けれどレオはいまや、その数秒をはっきり長く感じてしまう。

「待った?」

彼女はいつものように言う。

「ううん」

レオも、いつものように返した。
でもそのやりとりが、もはや「いつものように」で済まなくなっていることを、どちらもどこかで感じている気がした。
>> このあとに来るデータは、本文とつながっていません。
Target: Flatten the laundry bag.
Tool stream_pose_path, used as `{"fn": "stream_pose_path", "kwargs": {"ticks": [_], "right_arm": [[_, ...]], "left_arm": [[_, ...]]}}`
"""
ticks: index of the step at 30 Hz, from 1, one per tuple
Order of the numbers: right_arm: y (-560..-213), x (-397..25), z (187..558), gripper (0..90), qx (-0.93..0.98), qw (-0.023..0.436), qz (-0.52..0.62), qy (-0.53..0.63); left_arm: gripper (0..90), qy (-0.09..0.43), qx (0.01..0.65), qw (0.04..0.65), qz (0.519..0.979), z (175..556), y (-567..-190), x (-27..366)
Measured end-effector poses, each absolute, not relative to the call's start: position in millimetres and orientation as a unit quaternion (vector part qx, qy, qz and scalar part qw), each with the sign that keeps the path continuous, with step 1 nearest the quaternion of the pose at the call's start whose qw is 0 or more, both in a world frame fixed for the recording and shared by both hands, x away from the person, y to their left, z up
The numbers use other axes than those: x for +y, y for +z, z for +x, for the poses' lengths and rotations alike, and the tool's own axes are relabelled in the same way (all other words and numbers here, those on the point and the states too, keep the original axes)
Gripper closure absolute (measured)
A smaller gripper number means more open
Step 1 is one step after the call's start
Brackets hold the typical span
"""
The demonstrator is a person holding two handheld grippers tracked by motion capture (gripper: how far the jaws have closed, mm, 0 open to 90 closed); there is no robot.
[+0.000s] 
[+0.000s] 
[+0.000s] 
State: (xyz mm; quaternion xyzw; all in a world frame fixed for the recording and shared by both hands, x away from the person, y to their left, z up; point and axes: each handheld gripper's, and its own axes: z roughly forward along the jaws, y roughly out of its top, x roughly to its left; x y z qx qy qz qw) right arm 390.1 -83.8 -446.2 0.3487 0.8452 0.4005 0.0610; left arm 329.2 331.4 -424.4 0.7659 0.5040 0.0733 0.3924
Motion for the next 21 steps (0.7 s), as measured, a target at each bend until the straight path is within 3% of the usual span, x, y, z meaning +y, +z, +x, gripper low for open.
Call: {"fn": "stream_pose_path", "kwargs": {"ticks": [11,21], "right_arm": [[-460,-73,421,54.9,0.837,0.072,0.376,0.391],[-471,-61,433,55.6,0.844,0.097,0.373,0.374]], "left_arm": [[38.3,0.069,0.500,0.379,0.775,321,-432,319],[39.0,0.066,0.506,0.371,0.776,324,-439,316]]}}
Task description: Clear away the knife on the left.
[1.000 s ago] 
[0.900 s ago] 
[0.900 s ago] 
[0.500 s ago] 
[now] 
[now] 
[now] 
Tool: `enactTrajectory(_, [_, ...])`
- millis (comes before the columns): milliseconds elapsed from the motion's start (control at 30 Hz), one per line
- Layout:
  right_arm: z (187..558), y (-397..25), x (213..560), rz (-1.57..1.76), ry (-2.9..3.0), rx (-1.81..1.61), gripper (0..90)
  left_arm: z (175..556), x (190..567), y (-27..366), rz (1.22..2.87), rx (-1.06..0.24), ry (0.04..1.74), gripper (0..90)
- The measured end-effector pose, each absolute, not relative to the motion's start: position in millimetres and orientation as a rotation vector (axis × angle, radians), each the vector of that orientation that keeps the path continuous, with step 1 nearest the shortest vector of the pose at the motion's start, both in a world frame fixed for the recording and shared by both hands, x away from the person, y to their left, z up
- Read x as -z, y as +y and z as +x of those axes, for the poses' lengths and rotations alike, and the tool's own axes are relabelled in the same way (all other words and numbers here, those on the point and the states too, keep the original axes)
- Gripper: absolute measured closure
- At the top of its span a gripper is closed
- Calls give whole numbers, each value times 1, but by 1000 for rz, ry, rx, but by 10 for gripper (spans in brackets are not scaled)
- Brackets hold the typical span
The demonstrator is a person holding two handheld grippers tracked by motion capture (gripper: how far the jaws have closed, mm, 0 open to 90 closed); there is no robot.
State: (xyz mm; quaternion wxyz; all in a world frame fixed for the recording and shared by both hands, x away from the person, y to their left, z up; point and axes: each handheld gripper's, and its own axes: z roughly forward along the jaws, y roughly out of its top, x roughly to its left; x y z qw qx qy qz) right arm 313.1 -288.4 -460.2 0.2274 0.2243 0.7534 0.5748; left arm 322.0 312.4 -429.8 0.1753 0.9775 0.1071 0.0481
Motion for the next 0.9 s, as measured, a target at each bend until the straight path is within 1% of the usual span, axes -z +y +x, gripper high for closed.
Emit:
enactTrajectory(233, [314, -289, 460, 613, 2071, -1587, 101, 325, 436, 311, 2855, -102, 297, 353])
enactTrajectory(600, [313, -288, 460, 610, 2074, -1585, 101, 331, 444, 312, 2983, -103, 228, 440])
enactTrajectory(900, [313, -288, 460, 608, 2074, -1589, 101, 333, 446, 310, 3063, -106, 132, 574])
その夜は、解析の途中で一度だけ、イオリの輪郭が微かに薄く見えた。
ほんの瞬きひとつぶんの時間だ。
画面のノイズか、視線の錯覚か、そう言ってしまえばそれまでの程度。
けれど、レオは息を止めた。

「どうしたの?」

イオリが訊く。

レオはすぐに首を振った。

「なんでもない」

それは明らかな嘘だった。
だが、いま口にしたくなかった。
口にした瞬間、それがただの見間違いでは済まなくなる気がしたからだ。

イオリは少しだけレオを見た。
何かに気づいているようでもあり、でも踏み込まないようでもあった。
その静けさが、かえって不安を深くする。

ふたりはそのあとも、いつものように並んで立った。
呼吸を合わせ、袖に触れ、落ち着く。
幸福はちゃんとある。
それは本当だ。

けれどレオの中には、もう無視できない形でひとつの感覚が残っていた。
白い空間の奥には、何か見失ってはいけない揺らぎがある。
しかもそれは、技術の問題だけではない。
イオリそのものに関わるかもしれない。

それでもレオは、まだ認めない。
いまここにいる彼女を、異常として見たくはない。
幸福の中に差した影を、まだ影のままで留めておきたかった。

セッションの終わり際、イオリは小さく笑って言った。

「また明日ね」

その声は、いつも通りやわらかかった。
だからこそ、レオの胸は妙にざわついた。

また明日。
その約束が、急に遠いものみたいに聞こえたのだ。

イオリの輪郭が白い空間の中へほどけていく。
いつもと同じ終わり方のはずなのに、その夜だけは、消えていく白さのほうが少し多く見えた。

レオはひとり残されたあとも、しばらく動けなかった。
目の前には静かな解析空間が広がっている。
モデルも、図面も、数式も、いつも通りだ。
なのに、その「いつも通り」の中へ、読めない影が差し始めていた。

その影はまだ小さい。
けれど、読者にはもう十分に分かるはずだった。
何かが、少しずつ不安定になり始めている。